Task to carry out: Please transcribe every record below exactly, leaving out the pictures.

***** Input data *****

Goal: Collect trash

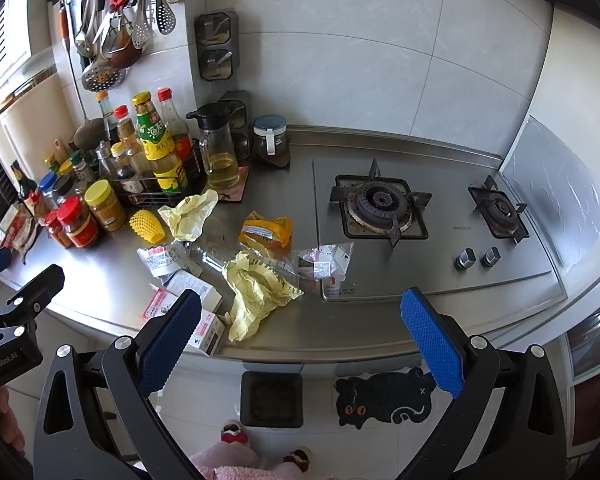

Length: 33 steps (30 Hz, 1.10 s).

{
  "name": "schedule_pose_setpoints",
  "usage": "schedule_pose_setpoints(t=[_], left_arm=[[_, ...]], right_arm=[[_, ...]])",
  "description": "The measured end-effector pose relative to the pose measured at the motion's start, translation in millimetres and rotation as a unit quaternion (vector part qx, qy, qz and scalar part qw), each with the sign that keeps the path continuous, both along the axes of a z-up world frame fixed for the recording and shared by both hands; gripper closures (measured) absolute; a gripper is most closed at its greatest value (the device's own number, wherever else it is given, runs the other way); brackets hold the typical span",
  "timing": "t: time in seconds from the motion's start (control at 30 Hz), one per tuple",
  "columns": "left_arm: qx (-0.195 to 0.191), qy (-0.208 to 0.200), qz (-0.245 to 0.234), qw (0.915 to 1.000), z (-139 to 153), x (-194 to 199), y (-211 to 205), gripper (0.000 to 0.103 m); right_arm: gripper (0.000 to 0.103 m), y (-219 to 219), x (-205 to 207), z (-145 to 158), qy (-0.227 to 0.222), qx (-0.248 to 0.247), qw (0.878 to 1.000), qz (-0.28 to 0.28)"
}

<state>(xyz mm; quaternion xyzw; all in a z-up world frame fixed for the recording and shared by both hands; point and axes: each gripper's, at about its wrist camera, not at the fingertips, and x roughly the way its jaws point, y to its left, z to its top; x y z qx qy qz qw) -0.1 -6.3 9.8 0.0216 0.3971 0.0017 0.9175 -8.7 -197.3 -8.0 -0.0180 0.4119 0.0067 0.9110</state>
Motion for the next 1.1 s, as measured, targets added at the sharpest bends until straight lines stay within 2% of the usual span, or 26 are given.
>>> schedule_pose_setpoints(t=[1.1], left_arm=[[0.0, 0.002, 0.005, 1.0, -4.8, -0.4, 0.7, 0.008]], right_arm=[[0.003, -0.8, -0.6, -3.7, 0.002, -0.004, 1.0, 0.001]])
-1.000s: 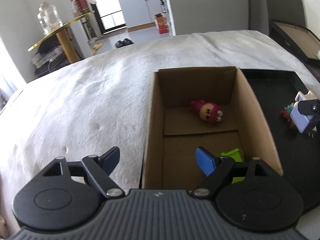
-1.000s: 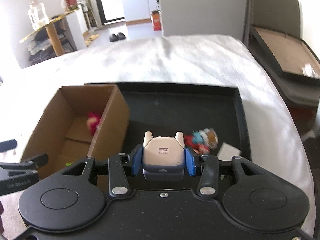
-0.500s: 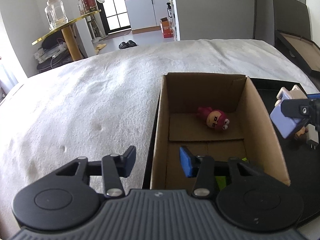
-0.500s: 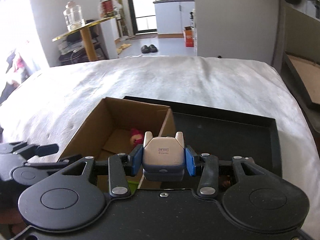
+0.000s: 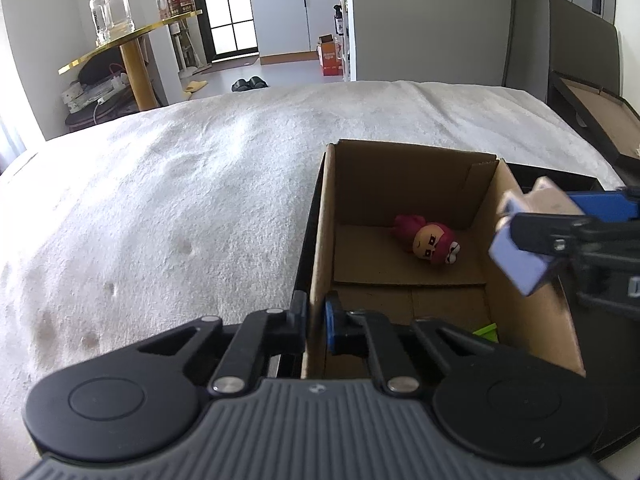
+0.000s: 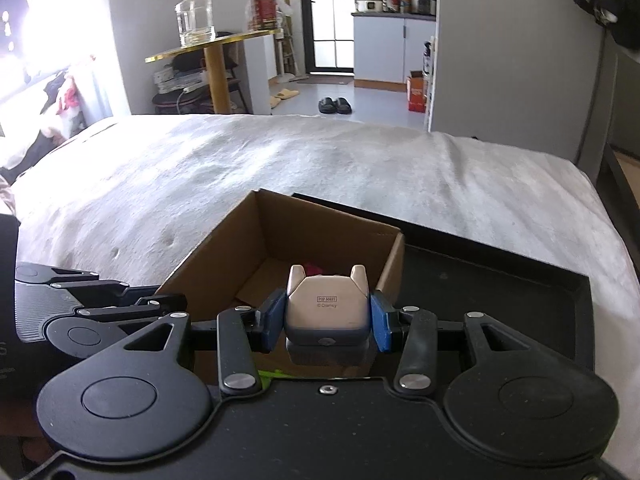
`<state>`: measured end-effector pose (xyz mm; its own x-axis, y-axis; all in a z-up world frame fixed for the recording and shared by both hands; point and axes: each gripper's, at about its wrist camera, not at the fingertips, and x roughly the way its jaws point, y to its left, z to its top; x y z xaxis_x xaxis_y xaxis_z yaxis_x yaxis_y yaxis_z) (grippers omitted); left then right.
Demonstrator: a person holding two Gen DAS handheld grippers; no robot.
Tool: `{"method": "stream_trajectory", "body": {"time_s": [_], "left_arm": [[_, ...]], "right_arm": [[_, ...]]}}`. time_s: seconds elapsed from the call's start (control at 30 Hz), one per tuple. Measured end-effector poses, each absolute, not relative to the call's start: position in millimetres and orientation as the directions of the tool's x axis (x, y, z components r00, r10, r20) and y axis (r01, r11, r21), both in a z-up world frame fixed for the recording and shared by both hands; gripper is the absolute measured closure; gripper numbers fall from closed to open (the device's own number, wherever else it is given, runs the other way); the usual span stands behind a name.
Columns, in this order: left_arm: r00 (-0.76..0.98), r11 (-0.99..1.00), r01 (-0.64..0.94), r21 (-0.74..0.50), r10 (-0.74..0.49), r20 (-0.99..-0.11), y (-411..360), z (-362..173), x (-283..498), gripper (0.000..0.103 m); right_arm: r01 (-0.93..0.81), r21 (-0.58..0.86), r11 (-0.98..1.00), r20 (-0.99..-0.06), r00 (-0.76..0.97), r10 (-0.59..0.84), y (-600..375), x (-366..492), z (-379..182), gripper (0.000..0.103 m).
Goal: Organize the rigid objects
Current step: 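Carry the beige plug adapter with the right gripper and release it into the box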
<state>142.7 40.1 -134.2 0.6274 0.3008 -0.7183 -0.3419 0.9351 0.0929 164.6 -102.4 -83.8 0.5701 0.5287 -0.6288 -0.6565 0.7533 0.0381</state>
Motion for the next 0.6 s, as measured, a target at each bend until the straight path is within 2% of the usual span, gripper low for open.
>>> {"method": "stream_trajectory", "body": {"time_s": [0.4,0.6], "left_arm": [[0.635,0.936,-0.348,0.053,0.277,-0.721,47,-134,141,0.095],[0.63,0.933,-0.357,0.055,0.284,-0.723,48,-134,142,0.095]], "right_arm": [[-0.714,0.053,0.698,-0.62,0.524,0.584,-65,168,-89,0.059],[-0.718,0.021,0.696,-0.614,0.54,0.576,-65,166,-84,0.055]]}}
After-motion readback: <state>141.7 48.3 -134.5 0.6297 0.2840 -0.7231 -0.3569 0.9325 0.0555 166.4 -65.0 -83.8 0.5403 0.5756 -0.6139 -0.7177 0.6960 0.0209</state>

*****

Response to the task:
Goal: Collect trash


Length: 33 steps (30 Hz, 1.10 s).

{
  "name": "schedule_pose_setpoints",
  "usage": "schedule_pose_setpoints(t=[_], left_arm=[[_, ...]], right_arm=[[_, ...]])",
  "description": "The measured end-effector pose relative to the pose measured at the motion's start, translation in millimetres and rotation as a unit quaternion (vector part qx, qy, qz and scalar part qw), each with the sign that keeps the path continuous, both along the axes of a z-up world frame fixed for the recording and shared by both hands; gripper closures (measured) absolute; a gripper is most closed at its greatest value (the device's own number, wherever else it is given, runs the other way); brackets hold the typical span",
  "timing": "t: time in seconds from the motion's start (control at 30 Hz), one per tuple",
  "columns": "left_arm: qx (-0.195 to 0.191), qy (-0.208 to 0.200), qz (-0.245 to 0.234), qw (0.915 to 1.000), z (-139 to 153), x (-194 to 199), y (-211 to 205), gripper (0.000 to 0.103 m); right_arm: gripper (0.000 to 0.103 m), y (-219 to 219), x (-205 to 207), z (-145 to 158), qy (-0.227 to 0.222), qx (-0.248 to 0.247), qw (0.878 to 1.000), qz (-0.28 to 0.28)"
}

<state>(xyz mm; quaternion xyzw; all in a z-up world frame fixed for the recording and shared by both hands; point and axes: each gripper's, at about its wrist camera, not at the fingertips, and x roughly the way its jaws point, y to its left, z to its top; x y z qx qy qz qw) -0.1 -6.3 9.8 0.0216 0.3971 0.0017 0.9175 -8.7 -197.3 -8.0 -0.0180 0.4119 0.0067 0.9110</state>
Motion for the next 1.1 s, as measured, targets added at the sharpest bends until straight lines stay within 2% of the usual span, or 26 are given.
>>> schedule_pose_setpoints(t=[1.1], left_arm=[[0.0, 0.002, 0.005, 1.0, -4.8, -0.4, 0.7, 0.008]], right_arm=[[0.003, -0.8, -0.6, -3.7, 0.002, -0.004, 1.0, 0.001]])
-1.000s: 
-1.000s: 
-0.500s: 
-0.500s: 
+0.000s: 
+0.000s: 
`<state>`: measured end-effector pose (xyz mm; its own x-axis, y-axis; all in a z-up world frame fixed for the recording and shared by both hands; point and axes: each gripper's, at about its wrist camera, not at the fingertips, and x roughly the way its jaws point, y to its left, z to its top; x y z xaxis_x xaxis_y xaxis_z yaxis_x yaxis_y yaxis_z) (grippers omitted); left then right.
Demonstrator: a person holding two Gen DAS handheld grippers; no robot.
Tool: `{"method": "stream_trajectory", "body": {"time_s": [_], "left_arm": [[_, ...]], "right_arm": [[_, ...]]}}`. time_s: seconds elapsed from the call's start (control at 30 Hz), one per tuple. Measured end-effector poses, each absolute, not relative to the call's start: position in millimetres and orientation as the directions of the tool's x axis (x, y, z components r00, r10, r20) and y axis (r01, r11, r21), both in a z-up world frame fixed for the recording and shared by both hands; gripper is the absolute measured closure; gripper numbers fall from closed to open (the device's own number, wherever else it is given, runs the other way); the usual span stands behind a name.
Columns, in this order: left_arm: r00 (-0.76..0.98), r11 (-0.99..1.00), r01 (-0.64..0.94), r21 (-0.74..0.50), r10 (-0.74..0.49), r20 (-0.99..-0.11), y (-411..360), z (-362..173), x (-283..498), gripper (0.000..0.103 m); right_arm: r01 (-0.93..0.81), r21 (-0.58..0.86), r11 (-0.98..1.00), r20 (-0.99..-0.06), r00 (-0.76..0.97), r10 (-0.59..0.84), y (-600..375), x (-366..492), z (-379..182), gripper (0.000..0.103 m).
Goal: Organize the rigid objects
Current step: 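Carry the beige plug adapter with the right gripper and release it into the box
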<state>142.7 40.1 -134.2 0.6274 0.3008 -0.7183 -0.3419 0.9351 0.0929 164.6 -102.4 -83.8 0.5701 0.5287 -0.6288 -0.6565 0.7533 0.0381</state>
Motion for the next 0.6 s, as measured, a target at each bend until the straight path is within 2% of the usual span, gripper low for open.
>>> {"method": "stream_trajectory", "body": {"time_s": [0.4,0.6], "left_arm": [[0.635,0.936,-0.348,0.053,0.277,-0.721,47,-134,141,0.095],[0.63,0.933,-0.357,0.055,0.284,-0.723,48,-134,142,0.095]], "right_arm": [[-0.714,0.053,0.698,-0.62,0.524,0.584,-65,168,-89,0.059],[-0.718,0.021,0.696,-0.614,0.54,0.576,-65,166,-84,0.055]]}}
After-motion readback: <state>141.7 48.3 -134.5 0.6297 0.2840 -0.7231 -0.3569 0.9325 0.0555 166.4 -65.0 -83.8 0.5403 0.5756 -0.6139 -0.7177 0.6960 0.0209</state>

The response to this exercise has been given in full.